Once the images are removed, set down everything else in the listing below exactly.

========================

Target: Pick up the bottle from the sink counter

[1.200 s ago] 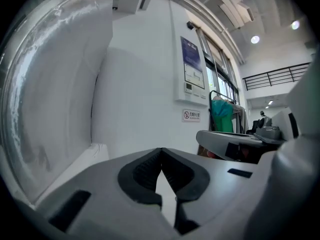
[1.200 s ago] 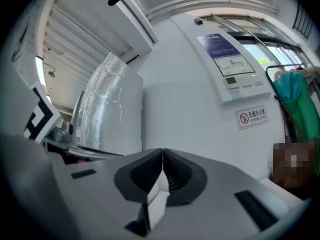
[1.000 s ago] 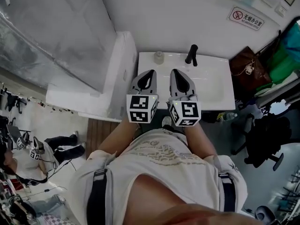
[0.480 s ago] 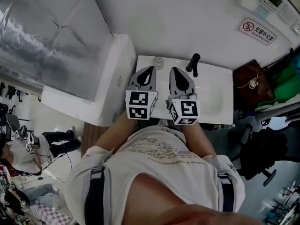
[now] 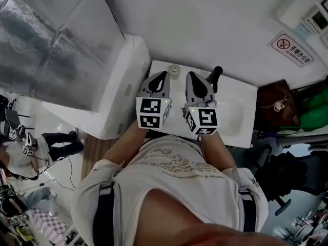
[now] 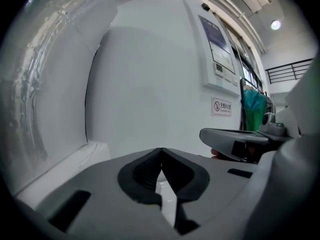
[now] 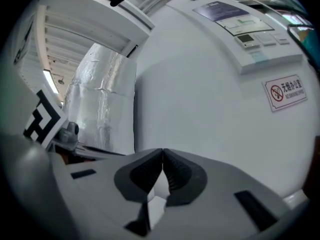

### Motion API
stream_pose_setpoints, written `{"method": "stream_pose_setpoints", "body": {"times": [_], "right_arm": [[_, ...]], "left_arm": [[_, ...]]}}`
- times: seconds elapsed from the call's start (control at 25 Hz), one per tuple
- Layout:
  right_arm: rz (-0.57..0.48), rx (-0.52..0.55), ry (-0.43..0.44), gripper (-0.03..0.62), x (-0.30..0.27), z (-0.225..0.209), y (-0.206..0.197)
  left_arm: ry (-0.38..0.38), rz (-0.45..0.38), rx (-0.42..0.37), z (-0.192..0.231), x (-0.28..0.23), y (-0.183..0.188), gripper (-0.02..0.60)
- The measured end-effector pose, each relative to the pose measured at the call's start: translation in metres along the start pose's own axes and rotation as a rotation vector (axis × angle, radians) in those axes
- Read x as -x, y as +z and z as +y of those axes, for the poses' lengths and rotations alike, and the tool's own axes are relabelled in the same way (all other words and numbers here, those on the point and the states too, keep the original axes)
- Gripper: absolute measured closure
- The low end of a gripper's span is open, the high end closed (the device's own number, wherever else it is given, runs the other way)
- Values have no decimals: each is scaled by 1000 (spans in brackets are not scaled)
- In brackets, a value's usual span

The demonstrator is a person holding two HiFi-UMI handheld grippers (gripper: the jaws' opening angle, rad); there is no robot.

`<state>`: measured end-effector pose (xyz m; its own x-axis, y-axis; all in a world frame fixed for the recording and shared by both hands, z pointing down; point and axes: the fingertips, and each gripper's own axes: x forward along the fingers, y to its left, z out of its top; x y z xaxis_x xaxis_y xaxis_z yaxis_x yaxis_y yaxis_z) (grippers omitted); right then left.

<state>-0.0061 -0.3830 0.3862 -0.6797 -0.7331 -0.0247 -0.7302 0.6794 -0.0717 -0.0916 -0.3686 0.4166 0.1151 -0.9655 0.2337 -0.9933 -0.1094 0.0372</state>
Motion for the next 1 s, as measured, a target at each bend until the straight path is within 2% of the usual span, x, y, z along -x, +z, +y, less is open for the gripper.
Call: {"method": "stream_pose_setpoints", "body": {"times": [0.4,0.56,1.0], "right_arm": [[39,-22,-46,569,-12,-9,-14],[43,-11,-61,569,-15,-12,-14],[65,-6,-113,569,-15,-23,-19]], "left_arm": [[-21,45,-13,17,-28,-15,560],[-23,43,-49,24,-44,-21,560],[-55,147,-73,30,-92,-71,560]]}}
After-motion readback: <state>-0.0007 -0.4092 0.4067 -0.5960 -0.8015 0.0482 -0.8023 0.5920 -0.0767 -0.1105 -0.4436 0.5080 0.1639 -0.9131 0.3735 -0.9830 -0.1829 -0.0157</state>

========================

Exercise result —
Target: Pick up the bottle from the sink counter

[1.200 s ago] 
[1.200 s ago] 
[1.000 s ago] 
[0.480 s ago] 
[now] 
[now] 
[now] 

### Motion API
stream_pose_setpoints, written `{"method": "stream_pose_setpoints", "body": {"times": [_], "right_arm": [[_, ...]], "left_arm": [[_, ...]]}}`
- times: seconds elapsed from the call's start (control at 25 Hz), one per tuple
- Layout:
  right_arm: rz (-0.57..0.48), rx (-0.52..0.55), ry (-0.43..0.44), gripper (-0.03..0.62), x (-0.30..0.27), z (-0.225..0.209), y (-0.206..0.197)
  left_arm: ry (-0.38..0.38), rz (-0.45..0.38), rx (-0.42..0.37), z (-0.192..0.231), x (-0.28..0.23), y (-0.183..0.188), gripper (-0.02..0.60)
- The measured end-effector pose, each relative to the pose measured at the call's start: translation in metres along the start pose's own axes and rotation as a rotation vector (axis × angle, radians) in those axes
- Read x as -x, y as +z and z as +y of those axes, for the poses' lengths and rotations alike, and the tool's own axes are relabelled in the same way (all other words and numbers here, those on the point and the states too, keep the original axes)
- Gripper: absolute measured closure
- The low end of a gripper's span is open, the high end closed (the device's own number, wherever else it is given, runs the other way)
- Values have no decimals: each is scaled by 1000 (spans in brackets are not scaled)
- In brackets, a value's usual span

The demonstrator is a person holding two HiFi-UMI handheld grippers (gripper: the jaws' opening angle, rad); there is no robot.

`<state>`: measured end-effector pose (xyz m; its own x-axis, y-axis; all in a world frame fixed for the recording and shared by both hands, z pointing down; point and axes: the fingertips, and each gripper's own axes: x forward along the fingers, y to its left, z out of its top; x y z xaxis_x xaxis_y xaxis_z yaxis_x yaxis_y yaxis_z) (grippers omitted); right then left.

<state>-0.0061 -0.3830 0.3862 -0.6797 -0.7331 -0.0247 -0.7302 0.6794 -0.0717 -0.0916 -0.3686 0.4166 0.1151 -0.9655 0.2337 -0.9933 -0.1094 0.0372</state>
Motion for the next 1 s, as measured, a target at each bend until the straight path is within 2% of the usual span, x, y, z along -x, +z, +y, less is open for the gripper.
Call: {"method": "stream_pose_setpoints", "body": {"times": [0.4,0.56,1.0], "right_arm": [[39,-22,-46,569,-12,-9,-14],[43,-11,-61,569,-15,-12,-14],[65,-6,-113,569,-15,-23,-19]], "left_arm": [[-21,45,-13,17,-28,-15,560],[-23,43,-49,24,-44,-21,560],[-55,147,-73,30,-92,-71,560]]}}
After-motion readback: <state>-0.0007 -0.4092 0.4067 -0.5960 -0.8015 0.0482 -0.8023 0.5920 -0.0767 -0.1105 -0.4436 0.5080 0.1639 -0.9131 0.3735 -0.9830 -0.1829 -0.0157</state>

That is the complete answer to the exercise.